Foglio Volante n°8 Anno XXXI Agosto 2016
Saba: il Leopardi del Novecento
Umberto Saba non viene mai citato insieme ai grandi poeti del Novecento: Ungaretti, Montale, Quasimodo. L’esclusione dipende dall’assenza di clamorose novità (che non significa mancanza di originalità) nel poeta triestino rispetto a quelli della triade.
La poesia di Saba rimanda di piú a quella del diciannovesimo che non a quella del ventesimo secolo. Chi ama la poesia di Saba non lo fa in considerazione di una sua qualche “rivoluzione” linguistica o stilistica; la ama perché trova quella poesia semplicemente autentica. «Tardiva?», rispetto a quella degli innovatori sopra ricordati. La si può chiamare anche cosí, purché cosí non si intenda al tempo stesso disconoscerla o misconoscerla.
Ma se non possiamo accostare Saba ai tre poeti maggiori del nostro Novecento (e nemmeno all’altro grande poeta, e prosatore, Vincenzo Cardarelli), a chi lo accosteremo? Lo accosteremo a uno dei piú grandi, anzi al piú grande dell’intero Ottocento – nostro e non soltanto nostro – Giacomo Leopardi.

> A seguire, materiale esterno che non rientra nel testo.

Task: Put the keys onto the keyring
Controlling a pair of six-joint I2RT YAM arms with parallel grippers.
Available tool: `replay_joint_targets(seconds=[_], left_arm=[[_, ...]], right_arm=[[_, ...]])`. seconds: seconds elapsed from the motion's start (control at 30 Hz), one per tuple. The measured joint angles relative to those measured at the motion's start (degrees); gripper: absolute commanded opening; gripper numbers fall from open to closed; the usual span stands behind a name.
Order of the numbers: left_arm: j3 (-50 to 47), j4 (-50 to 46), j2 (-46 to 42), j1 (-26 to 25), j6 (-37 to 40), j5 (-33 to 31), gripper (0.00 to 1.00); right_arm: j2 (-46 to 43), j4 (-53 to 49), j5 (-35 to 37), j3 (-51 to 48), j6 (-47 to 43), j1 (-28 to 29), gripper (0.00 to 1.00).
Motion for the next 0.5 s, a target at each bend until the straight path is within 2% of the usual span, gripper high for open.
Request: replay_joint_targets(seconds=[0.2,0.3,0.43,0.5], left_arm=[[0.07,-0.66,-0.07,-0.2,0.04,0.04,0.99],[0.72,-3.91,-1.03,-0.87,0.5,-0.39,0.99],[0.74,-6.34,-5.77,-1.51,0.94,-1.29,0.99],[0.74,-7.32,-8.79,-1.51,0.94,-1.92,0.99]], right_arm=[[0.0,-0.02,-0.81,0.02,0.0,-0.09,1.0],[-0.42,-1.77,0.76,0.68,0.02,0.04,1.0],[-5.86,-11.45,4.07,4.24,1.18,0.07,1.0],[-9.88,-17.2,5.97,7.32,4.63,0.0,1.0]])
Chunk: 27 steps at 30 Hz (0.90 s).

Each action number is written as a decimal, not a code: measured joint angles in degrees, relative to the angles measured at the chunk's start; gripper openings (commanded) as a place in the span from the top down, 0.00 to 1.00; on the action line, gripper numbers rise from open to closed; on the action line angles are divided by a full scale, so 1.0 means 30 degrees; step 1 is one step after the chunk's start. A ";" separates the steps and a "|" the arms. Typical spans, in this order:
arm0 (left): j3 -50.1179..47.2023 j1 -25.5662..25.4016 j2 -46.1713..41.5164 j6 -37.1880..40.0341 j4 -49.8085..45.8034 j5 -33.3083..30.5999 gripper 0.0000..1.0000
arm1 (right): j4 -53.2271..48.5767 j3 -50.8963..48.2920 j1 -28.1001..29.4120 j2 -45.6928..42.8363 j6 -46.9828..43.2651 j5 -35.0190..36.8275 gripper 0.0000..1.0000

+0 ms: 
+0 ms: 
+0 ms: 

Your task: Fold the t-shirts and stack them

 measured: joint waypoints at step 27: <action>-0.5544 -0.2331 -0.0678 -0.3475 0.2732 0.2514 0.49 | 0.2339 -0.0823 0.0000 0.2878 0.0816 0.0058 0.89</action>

Non c’è nella poesia del Novecento nessun poeta che ripeta e riproponga le meraviglie (come altrimenti chiamarle?) leopardiane, come le ripete e ripropone Umberto Saba. Cosí, se non possiamo accostare quest’ultimo agli Ungaretti, ai Montale e ai Quasimodo, lo possiamo accostare a Giacomo Leopardi.
Il piacere e lo stupore che suscitano in noi i versi del recanatese sono gli stessi piacere e stupore che suscitano in noi i versi del triestino.
L’accostamento di Saba al Leopardi richiede almeno una precisazione: che riguarda il già nominato Vincenzo Cardarelli. È quest’ultimo, per molti, il degno erede, il vero emulo di Leopardi. Lo è per sua stessa esplicita dichiarazione, per sua intima convinzione e formazione, e infine per la composizione stessa della sua poesia. Tutti meriti, questi, eccezionali; ma con un solo e grosso demerito: è piú un poeta leopardiano che un poeta paragonabile a Leopardi, il nostro Cardarelli!
A differenza della poesia di Saba, che fa pensare a quella di Leopardi senza però somigliarle, lo poesia di Cardarelli fa pensare a quella di Leopardi perché ad essa troppo somigliante. È una poesia, quella di Cardarelli – lo sappiamo bene, noi suoi accaniti ed estasiati lettori – bellissima ma somigliantissima a quella di Leopardi. Altrettanto bella è la poesia di Saba: non perché anch’essa somigliantissima a quella di Leopardi, ma perché all’altezza di quella di Leopardi.
Cosí il nostro Novecento annovera almeno cinque grandi poeti: Ungaretti, Montale, Quasimodo, Saba e Cardarelli. I primi tre, perché hanno inventato la poesia “nuova”; il quarto, perché ha ripetuto nell’appena passato secolo ventesimo il miracolo della poesia leopardiana; il quinto, perché è stato un poeta autenticamente leopardiano.
Coreno Ausonio, 11/07/2016
Tommaso Lisi
Inverno
È notte, inverno rovinoso. Un poco
sollevi le tendine, e guardi. Vibrano
i tuoi capelli selvaggi, la gioia
ti dilata improvvisa l’occhio nero;
che quello che hai veduto – era un’immagine
della fine del mondo – ti conforta
l’intimo cuore, lo fa caldo e pago.
Un uomo s’avventura per un lago
di ghiaccio, sotto una lampada storta.